UBC HistoryLab

This reposiotry contains all the code required to download all newspapers from a csv file and then filter the content from the sources to filter the articles out based on keywords.

Sources Supported

Currently the following newspaper sources are supported:

  • "ChroniclingAmerica" : chroniclingamerica.loc.gov
  • "BC" : open.library.ubc.ca
  • "Oregon" : oregonnews.uoregon.edu
  • "NewYork" : nyshistoricnewspapers.org
  • "Georgia" : gahistoricnewspapers.galileo.usg.edu
  • "Newspaper" : newspaper.com

Downloading full articles

To download the articles from any specific source, you need a csv file that has only 1 column with the header TxtURL from that source. Let us assume that the file is called Links_BC.csv

Create an empty folder called raw_data_[Source_Name]. For eg: to download newspapers from BC you would need to create the empty folder called raw_data_BC.
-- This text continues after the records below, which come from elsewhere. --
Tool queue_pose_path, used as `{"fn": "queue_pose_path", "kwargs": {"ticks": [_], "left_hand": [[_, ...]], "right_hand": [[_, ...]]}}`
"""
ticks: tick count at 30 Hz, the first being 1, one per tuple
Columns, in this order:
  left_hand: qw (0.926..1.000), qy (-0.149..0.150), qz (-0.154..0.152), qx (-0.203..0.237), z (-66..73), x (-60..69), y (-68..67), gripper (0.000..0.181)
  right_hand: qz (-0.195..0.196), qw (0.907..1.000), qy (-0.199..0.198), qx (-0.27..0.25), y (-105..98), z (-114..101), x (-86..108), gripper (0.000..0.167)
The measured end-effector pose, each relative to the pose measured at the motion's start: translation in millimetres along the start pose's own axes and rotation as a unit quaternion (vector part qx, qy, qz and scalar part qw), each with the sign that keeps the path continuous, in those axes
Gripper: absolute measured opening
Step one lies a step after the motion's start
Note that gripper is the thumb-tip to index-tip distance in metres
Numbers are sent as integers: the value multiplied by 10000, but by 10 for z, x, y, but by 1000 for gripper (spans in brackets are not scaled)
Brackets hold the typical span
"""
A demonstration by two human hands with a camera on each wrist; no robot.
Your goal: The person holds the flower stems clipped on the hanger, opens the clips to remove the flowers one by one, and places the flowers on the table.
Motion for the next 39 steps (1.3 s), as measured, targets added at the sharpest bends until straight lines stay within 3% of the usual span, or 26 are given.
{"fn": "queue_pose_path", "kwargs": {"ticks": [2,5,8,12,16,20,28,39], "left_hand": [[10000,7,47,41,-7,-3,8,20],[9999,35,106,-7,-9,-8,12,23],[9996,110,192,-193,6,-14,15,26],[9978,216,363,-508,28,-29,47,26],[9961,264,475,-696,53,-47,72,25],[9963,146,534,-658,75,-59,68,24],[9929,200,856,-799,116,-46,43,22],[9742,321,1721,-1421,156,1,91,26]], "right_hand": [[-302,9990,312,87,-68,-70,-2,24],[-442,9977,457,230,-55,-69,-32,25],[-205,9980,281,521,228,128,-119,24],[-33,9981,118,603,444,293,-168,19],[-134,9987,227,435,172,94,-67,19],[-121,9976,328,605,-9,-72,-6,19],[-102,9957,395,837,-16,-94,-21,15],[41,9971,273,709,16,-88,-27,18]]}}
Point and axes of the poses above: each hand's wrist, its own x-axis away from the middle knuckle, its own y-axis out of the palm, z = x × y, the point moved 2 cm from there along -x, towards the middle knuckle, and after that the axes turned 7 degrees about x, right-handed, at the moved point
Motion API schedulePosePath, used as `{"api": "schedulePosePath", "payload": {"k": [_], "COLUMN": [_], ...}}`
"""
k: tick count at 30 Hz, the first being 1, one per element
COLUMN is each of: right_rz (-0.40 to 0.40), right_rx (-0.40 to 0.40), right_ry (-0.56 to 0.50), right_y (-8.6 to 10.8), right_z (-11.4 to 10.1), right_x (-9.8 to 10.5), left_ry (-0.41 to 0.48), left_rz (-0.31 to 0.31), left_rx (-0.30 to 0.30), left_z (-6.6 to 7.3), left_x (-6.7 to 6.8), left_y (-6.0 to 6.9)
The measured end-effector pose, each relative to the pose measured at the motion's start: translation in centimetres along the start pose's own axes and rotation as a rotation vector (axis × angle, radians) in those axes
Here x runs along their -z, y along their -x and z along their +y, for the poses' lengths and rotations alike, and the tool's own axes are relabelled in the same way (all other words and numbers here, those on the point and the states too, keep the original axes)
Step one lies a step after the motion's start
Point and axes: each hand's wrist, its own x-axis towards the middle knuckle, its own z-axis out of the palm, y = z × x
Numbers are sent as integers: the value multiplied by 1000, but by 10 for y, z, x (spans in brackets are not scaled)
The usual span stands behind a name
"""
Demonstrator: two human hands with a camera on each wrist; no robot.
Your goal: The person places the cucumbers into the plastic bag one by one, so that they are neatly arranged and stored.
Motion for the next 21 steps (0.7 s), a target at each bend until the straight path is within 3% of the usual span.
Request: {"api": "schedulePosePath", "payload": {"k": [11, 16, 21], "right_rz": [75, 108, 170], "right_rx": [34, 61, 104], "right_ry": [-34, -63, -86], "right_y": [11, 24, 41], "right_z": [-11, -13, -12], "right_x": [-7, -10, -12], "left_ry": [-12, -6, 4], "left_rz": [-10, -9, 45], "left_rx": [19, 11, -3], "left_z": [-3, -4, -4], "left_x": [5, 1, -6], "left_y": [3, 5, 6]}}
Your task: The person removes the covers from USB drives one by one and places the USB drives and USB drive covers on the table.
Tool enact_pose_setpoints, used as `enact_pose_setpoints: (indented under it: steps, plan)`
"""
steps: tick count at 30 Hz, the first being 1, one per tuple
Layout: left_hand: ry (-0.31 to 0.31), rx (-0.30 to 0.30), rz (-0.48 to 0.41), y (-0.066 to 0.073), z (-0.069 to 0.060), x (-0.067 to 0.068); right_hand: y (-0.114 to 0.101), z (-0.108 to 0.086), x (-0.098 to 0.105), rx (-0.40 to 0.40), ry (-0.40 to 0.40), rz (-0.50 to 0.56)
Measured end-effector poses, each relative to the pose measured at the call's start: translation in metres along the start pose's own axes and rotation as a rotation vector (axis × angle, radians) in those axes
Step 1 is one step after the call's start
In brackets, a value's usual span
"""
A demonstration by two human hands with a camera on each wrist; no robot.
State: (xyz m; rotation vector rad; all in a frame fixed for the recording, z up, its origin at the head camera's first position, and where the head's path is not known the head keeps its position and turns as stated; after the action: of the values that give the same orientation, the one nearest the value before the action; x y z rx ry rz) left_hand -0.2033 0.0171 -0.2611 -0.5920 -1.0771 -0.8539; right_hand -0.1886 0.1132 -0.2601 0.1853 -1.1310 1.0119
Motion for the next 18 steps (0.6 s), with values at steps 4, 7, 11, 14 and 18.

In the parser folder, use the parser.py file to download the newspapers

> python parser.py <csv_file_with_links> <source>

Filtering articles with keywords

To filter the articles, we need to first create an empty folder with the same name as the raw data except with the prefix "output_".

Next we need to use the script article_parser.py with the keywords to filter the articles.

Full Example

Here is a full example of downloading and parsing articles where you are trying to download the links in Links.csv file from source BC to find articles with keywords hello and world. The 2nd keyword is optional.

> mkdir raw_data_BC
> python parser.py Links.csv BC
> mkdir output_raw_data_BC
> python article_parser.py output_raw_data_BC hello world